DESCRIPTION OF THE TASK - Reproduce only the lines of the material below that start at the line containing "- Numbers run" and stop at the line containing "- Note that". Keep both end lines.

Top of SOURCE DATA

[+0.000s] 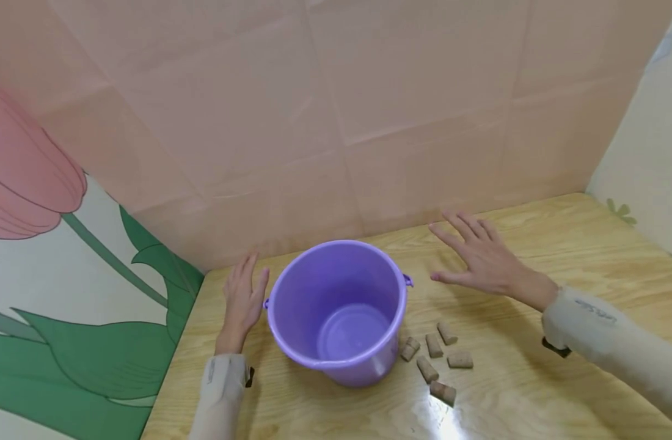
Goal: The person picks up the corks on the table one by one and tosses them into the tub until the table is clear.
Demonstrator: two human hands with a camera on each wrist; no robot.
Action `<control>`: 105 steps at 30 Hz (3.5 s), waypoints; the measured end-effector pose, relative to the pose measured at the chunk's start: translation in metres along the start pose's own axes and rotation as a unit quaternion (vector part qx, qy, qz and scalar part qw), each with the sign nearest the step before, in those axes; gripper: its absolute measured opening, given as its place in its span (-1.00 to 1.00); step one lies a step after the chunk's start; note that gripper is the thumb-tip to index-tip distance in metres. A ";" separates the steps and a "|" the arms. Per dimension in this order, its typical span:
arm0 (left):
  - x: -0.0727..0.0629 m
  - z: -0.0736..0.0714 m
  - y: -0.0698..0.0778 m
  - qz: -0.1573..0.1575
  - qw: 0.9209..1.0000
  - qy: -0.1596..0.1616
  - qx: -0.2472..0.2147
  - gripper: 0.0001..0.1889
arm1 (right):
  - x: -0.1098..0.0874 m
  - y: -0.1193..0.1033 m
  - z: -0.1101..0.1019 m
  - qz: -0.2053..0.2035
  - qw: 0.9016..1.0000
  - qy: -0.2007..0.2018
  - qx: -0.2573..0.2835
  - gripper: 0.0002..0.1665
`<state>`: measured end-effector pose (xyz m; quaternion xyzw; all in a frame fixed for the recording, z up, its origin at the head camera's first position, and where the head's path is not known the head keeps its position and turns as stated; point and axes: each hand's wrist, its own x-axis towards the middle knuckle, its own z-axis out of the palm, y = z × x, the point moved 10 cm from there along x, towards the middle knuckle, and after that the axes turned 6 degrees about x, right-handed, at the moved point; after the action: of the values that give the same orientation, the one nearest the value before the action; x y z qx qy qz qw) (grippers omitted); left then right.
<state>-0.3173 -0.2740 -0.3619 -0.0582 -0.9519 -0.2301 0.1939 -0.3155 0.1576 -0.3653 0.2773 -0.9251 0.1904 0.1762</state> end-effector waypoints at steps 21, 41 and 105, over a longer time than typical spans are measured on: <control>-0.028 -0.034 0.053 0.058 0.994 0.017 -0.088 -0.59 | -0.027 -0.042 0.020 -0.094 0.990 -0.095 0.038 -0.25; -0.052 -0.038 0.078 0.093 0.988 0.019 -0.120 -0.67 | -0.051 -0.048 0.044 -0.078 0.976 -0.189 0.078 -0.48; -0.059 -0.039 0.096 0.201 0.978 0.049 -0.016 -0.59 | 0.011 -0.103 -0.087 -0.153 0.960 0.185 0.145 -0.44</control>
<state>-0.2305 -0.2084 -0.3134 -0.2407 -0.9061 -0.2043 0.2816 -0.2452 0.1118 -0.2593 0.3978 -0.7853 0.3417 0.3291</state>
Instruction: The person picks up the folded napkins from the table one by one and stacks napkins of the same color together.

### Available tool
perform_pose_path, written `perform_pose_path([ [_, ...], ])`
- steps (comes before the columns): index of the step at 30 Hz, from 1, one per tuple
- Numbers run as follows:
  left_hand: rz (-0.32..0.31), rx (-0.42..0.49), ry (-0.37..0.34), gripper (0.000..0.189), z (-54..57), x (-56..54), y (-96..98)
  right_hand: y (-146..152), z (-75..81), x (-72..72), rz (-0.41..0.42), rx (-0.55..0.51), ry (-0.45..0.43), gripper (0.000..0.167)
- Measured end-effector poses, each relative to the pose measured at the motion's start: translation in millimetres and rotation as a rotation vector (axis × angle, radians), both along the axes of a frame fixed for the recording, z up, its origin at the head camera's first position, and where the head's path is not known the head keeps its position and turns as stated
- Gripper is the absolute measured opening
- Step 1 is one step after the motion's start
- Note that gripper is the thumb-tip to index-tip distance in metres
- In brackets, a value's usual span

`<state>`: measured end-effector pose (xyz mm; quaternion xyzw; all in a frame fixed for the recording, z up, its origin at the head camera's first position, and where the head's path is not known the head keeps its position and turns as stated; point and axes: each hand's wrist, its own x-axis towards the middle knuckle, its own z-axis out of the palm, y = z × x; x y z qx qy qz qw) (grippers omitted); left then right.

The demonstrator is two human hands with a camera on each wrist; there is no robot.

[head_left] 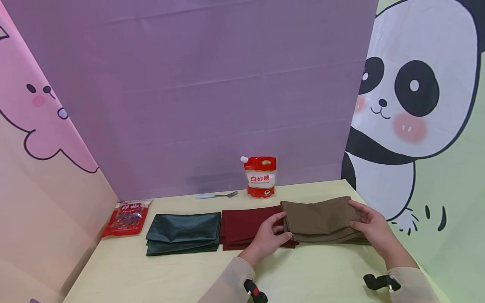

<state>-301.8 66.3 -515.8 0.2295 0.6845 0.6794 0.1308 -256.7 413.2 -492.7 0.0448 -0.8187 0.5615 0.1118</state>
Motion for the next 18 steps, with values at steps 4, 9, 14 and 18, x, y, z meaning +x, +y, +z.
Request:
perform_pose_path([
  [4, -0.039, -0.009, -0.007, 0.064, 0.2, 2.3, 2.3, 1.6, -0.9, 0.4, -0.028, -0.005, -0.024, 0.068],
  [9, -0.099, -0.022, -0.006, 0.068, 0.4, 6.6, 5.1, 6.1, -3.5, -0.4, -0.091, -0.007, -0.049, 0.066],
  [14, -0.155, -0.01, -0.016, 0.071, 0.7, 10.4, 8.7, 11.2, -7.3, -0.5, -0.157, -0.038, -0.035, 0.063],
  [18, -0.186, -0.015, 0.009, 0.073, -0.2, 12.2, 12.2, 15.9, -10.5, -0.6, -0.203, -0.046, -0.038, 0.061],
])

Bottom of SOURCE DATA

OUTPUT OF THE EXERCISE -
- Numbers run as follows:
  left_hand: rz (-0.32..0.31), rx (-0.42..0.49), ry (-0.37..0.34), gripper (0.000..0.189), z (-54..57), x (-56..54), y (-96..98)
  right_hand: y (-146..152), z (-75..81), x (-72..72), rz (-0.41..0.42), rx (-0.55..0.51), ry (-0.45..0.43), gripper (0.000..0.167)
- Measured end-effector poses, each relative to the pose measured at the motion's start: translation in millimetres and rotation as a rotation vector (axis × angle, radians), both along the axes of a frame fixed for the recording, z up, its origin at the head camera's first position, and where the head's path is not known the head keeps its position and turns as stated
- Gripper is the absolute measured opening
- Step 1 is one step after the motion's start
- Note that gripper is the thumb-tip to index-tip distance in metres

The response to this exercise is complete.